Students may find one example that supports a statement and conclude it's always true, without thoroughly testing edge cases. For instance, they might see that \(\mathrm{n} = 1, \mathrm{k} = 400\) satisfies "either n or k is a multiple of 10" and pick choice C, without testing cases like \(\mathrm{n} = 16, \mathrm{k} = 25\) where neither is a multiple of 10.

Faltering Point 2: Misunderstanding conditional statements ("if-then" logic)

When evaluating choices D and E, students often struggle with conditional logic. They might think "if n is even, then k is odd" means ALL even values of n must pair with odd values of k, missing that this can be disproven by finding just one even n that pairs with an even k (like \(\mathrm{n} = 20, \mathrm{k} = 20\)).

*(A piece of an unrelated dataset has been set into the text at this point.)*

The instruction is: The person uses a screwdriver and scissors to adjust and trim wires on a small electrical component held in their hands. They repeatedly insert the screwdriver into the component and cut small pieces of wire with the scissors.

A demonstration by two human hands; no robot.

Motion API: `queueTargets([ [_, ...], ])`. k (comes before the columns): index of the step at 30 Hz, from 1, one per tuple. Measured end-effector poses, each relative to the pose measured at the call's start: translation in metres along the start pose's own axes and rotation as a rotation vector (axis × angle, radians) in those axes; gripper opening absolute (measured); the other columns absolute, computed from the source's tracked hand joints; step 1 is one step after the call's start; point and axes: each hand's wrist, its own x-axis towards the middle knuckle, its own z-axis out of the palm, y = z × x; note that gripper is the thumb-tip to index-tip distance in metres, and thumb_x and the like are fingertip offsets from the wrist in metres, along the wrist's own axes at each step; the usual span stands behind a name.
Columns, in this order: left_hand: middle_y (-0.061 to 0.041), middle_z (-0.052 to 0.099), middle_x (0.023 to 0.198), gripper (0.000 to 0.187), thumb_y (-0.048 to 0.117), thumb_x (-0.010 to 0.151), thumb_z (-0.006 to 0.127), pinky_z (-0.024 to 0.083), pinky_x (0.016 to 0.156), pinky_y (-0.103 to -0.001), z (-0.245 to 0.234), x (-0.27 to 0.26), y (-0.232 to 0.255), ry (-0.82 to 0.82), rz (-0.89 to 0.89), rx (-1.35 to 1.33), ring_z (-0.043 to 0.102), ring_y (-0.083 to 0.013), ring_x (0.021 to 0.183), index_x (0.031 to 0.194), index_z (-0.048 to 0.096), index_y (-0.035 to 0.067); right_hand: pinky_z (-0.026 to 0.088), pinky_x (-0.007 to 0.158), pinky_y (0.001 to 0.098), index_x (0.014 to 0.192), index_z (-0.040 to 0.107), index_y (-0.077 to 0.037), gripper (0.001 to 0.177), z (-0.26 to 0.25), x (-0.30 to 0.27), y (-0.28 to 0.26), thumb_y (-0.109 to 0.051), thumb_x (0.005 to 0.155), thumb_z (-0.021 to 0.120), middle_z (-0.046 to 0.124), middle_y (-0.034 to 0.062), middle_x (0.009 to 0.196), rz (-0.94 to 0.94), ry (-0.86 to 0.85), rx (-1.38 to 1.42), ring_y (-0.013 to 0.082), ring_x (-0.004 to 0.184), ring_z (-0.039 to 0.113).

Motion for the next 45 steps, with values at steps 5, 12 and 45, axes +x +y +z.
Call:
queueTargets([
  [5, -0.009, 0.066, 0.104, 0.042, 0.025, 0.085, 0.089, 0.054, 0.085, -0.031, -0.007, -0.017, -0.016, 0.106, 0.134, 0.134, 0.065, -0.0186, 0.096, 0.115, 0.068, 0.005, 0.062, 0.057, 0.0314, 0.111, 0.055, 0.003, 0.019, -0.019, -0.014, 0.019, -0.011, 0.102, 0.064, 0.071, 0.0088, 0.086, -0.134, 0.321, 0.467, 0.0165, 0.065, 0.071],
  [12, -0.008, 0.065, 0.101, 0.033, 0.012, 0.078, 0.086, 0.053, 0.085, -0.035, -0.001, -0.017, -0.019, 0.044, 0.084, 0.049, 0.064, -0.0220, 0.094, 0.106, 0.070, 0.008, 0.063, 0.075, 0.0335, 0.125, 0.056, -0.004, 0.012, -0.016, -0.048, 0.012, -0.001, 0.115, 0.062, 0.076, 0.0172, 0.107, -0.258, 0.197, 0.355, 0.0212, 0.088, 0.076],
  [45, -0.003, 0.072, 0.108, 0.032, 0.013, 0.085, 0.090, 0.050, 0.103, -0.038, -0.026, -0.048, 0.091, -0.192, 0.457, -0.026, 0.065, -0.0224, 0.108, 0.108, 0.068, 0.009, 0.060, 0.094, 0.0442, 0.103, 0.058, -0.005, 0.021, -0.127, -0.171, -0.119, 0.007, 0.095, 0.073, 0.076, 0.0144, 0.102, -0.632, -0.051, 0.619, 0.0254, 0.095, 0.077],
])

Faltering Point 3: Arithmetic errors in factorization

Students may make basic calculation mistakes when finding factor pairs or checking their arithmetic. For example, incorrectly calculating that \(16 \times 25 \neq 400\), or making errors when dividing 400 by various factors. These computational errors can lead them to dismiss valid counterexamples or accept invalid ones.

Errors while selecting the answer

Faltering Point 1: Picking the first statement that "seems reasonable"

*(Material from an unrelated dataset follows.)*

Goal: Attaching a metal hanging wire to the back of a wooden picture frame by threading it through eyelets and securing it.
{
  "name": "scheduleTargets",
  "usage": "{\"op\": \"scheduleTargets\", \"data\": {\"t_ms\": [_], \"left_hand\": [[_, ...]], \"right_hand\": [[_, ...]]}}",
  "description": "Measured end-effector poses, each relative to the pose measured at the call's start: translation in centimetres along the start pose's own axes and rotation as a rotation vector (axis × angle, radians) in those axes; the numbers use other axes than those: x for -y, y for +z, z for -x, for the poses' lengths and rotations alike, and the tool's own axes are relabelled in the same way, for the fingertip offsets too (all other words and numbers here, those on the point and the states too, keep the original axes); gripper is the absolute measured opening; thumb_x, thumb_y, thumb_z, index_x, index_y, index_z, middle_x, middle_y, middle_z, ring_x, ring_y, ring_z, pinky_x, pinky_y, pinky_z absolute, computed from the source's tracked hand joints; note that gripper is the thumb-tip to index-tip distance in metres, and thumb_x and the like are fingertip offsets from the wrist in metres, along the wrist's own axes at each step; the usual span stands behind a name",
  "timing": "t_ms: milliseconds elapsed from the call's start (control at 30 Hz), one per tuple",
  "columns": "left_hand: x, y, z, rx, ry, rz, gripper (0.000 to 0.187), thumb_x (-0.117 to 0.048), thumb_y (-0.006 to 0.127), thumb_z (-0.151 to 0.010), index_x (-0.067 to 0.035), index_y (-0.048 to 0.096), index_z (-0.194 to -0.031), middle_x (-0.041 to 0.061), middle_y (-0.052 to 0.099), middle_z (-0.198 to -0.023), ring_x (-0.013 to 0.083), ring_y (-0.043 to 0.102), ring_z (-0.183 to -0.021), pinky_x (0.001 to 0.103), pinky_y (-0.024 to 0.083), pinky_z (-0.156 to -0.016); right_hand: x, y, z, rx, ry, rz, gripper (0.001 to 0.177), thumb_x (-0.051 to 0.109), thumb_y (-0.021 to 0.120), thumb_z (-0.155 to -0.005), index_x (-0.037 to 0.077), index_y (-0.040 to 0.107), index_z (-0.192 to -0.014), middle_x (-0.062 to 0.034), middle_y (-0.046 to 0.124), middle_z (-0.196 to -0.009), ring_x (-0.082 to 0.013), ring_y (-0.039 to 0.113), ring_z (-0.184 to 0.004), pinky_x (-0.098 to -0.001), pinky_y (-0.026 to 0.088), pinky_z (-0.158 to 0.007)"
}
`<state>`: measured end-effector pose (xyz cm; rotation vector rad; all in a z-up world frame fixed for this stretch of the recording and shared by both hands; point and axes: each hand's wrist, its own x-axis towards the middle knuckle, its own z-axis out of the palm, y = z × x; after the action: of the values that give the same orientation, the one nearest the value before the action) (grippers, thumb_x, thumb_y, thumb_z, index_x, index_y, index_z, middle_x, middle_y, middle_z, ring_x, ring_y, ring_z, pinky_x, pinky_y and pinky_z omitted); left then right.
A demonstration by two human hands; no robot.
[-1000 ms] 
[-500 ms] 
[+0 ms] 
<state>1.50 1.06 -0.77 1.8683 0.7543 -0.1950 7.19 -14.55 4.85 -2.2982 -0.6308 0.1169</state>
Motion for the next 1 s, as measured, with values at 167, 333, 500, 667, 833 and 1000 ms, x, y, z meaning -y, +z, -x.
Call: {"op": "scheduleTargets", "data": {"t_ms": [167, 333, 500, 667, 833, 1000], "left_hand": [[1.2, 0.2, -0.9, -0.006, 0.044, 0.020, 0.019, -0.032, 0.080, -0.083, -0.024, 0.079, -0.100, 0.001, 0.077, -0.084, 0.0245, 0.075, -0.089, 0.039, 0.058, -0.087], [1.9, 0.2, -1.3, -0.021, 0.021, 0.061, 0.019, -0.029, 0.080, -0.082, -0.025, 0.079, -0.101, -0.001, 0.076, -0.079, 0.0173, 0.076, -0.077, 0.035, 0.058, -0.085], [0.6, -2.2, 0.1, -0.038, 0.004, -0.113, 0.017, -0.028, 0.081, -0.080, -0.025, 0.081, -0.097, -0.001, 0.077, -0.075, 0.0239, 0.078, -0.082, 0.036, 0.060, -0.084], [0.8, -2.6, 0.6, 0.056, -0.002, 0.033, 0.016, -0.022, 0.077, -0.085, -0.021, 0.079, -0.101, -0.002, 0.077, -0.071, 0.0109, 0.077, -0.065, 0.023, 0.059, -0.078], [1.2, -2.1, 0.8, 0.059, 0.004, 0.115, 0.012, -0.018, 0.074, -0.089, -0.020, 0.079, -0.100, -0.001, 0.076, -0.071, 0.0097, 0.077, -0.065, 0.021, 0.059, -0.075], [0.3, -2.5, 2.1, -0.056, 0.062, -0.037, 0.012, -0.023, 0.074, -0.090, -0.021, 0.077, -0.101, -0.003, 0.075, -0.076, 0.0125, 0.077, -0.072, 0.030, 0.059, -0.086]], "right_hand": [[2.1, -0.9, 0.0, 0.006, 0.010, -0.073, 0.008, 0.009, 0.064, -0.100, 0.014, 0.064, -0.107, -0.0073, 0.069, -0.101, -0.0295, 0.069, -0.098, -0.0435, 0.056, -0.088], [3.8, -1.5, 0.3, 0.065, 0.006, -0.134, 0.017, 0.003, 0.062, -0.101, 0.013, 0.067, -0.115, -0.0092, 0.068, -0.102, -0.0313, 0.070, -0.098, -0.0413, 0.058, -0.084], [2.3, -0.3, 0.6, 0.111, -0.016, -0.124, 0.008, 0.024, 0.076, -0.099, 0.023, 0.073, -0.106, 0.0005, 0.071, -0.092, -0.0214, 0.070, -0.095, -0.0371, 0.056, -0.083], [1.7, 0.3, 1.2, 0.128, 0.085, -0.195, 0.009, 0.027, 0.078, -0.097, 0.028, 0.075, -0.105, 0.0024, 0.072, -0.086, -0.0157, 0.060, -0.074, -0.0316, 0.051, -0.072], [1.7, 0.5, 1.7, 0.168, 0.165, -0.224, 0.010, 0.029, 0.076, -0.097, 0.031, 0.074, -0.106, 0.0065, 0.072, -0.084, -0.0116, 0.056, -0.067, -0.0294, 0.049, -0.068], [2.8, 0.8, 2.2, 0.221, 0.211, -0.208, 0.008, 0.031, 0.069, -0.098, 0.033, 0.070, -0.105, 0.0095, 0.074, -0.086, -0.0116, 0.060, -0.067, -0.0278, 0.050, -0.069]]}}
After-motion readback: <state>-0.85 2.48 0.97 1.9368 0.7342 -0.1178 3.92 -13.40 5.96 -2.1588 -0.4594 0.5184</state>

After doing some calculations, students might select an answer that appears to work for the cases they tested, without completing their analysis of all options. They might stop at choice C ("either n or k is a multiple of 10") because it works for several common factor pairs, not realizing they haven't found the statement that works for ALL pairs.

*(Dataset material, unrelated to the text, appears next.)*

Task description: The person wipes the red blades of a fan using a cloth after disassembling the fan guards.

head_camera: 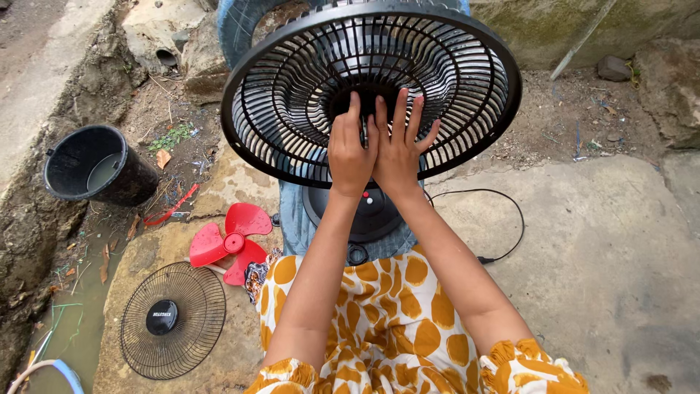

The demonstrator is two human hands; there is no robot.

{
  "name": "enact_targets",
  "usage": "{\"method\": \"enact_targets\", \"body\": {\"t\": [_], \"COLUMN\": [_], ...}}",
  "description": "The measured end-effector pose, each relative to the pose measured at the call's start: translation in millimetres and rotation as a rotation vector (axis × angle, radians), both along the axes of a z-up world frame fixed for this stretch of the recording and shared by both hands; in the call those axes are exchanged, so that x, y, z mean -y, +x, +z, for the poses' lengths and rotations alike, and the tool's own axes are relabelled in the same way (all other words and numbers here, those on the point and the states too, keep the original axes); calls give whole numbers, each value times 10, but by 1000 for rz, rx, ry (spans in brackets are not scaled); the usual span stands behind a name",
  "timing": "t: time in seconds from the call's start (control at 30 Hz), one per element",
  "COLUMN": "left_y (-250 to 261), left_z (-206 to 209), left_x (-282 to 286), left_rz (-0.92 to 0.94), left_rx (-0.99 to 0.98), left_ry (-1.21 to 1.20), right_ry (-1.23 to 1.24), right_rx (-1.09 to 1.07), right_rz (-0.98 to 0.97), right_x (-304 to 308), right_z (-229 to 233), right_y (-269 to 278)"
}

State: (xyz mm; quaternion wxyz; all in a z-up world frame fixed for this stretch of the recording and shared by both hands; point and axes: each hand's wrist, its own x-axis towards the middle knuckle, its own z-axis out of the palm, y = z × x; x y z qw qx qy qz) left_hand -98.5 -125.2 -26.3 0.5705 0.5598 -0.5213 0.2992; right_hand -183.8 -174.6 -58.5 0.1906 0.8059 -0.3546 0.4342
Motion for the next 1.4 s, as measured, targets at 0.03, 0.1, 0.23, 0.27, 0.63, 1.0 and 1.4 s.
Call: {"method": "enact_targets", "body": {"t": [0.03,0.1,0.23,0.27,0.63,1.0,1.4], "left_y": [8,8,36,36,22,111,125], "left_z": [1,3,30,32,224,207,235], "left_x": [-9,-22,-89,-112,-146,-91,-164], "left_rz": [-21,-65,-75,-72,-33,-135,-164], "left_rx": [-41,-122,-160,-172,0,-26,-39], "left_ry": [0,-2,-51,-52,-36,-3,-5], "right_ry": [13,-30,22,31,42,103,82], "right_rx": [20,95,250,252,183,110,174], "right_rz": [-26,9,44,43,-66,0,15], "right_x": [9,51,152,148,46,88,164], "right_z": [-45,-133,-282,-304,147,202,187], "right_y": [49,110,218,222,103,147,210]}}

Faltering Point 2: Second-guessing correct logical reasoning

Even when students correctly determine that "if n is odd, then k is even" must always be true based on prime factorization, they might doubt their conclusion because it seems "too mathematical" or because they expect a simpler answer. They may switch to a seemingly more straightforward option that's actually incorrect.

Alternate Solutions

Smart Numbers Approach

Step 1: Choose strategic factor pairs of 400

Since we need to test which statement MUST be true for ALL pairs (n,k) where \(\mathrm{n} \times \mathrm{k} = 400\), let's systematically choose specific factor pairs and test each answer choice.

Key factor pairs of 400:

• \(\mathrm{n} = 1, \mathrm{k} = 400\)
• \(\mathrm{n} = -1, \mathrm{k} = -400\)
• \(\mathrm{n} = 4, \mathrm{k} = 100\)
• \(\mathrm{n} = 5, \mathrm{k} = 80\)
• \(\mathrm{n} = 8, \mathrm{k} = 50\)
• \(\mathrm{n} = 25, \mathrm{k} = 16\)

Step 2: Test each answer choice with our smart numbers

Choice A: \(\mathrm{n} + \mathrm{k} > 0\)

Test with \(\mathrm{n} = -1, \mathrm{k} = -400\): \(\mathrm{n} + \mathrm{k} = -401 < 0\) ✗

Choice B: \(\mathrm{n} \neq \mathrm{k}\)

Test with \(\mathrm{n} = 20, \mathrm{k} = 20\): \(\mathrm{n} \times \mathrm{k} = 400\) and \(\mathrm{n} = \mathrm{k}\) ✗

Choice C: Either n or k is a multiple of 10

Test with \(\mathrm{n} = 25, \mathrm{k} = 16\): Neither 25 nor 16 is a multiple of 10 ✗

Choice D: If n is even, then k is odd

Test with \(\mathrm{n} = 4\) (even), \(\mathrm{k} = 100\) (even): The condition fails ✗

Choice E: If n is odd, then k is even

Test all cases where n is odd:

• \(\mathrm{n} = 1\) (odd) → \(\mathrm{k} = 400\) (even) ✓
• \(\mathrm{n} = 5\) (odd) → \(\mathrm{k} = 80\) (even) ✓
• \(\mathrm{n} = 25\) (odd) → \(\mathrm{k} = 16\) (even) ✓
• \(\mathrm{n} = -1\) (odd) → \(\mathrm{k} = -400\) (even) ✓
• \(\mathrm{n} = -5\) (odd) → \(\mathrm{k} = -80\) (even) ✓

Step 3: Verify the pattern

Since \(400 = 2^4 \times 5^2\), any odd factor n can only contain powers of 5, leaving all four factors of 2 to k, making k necessarily even.

Answer: E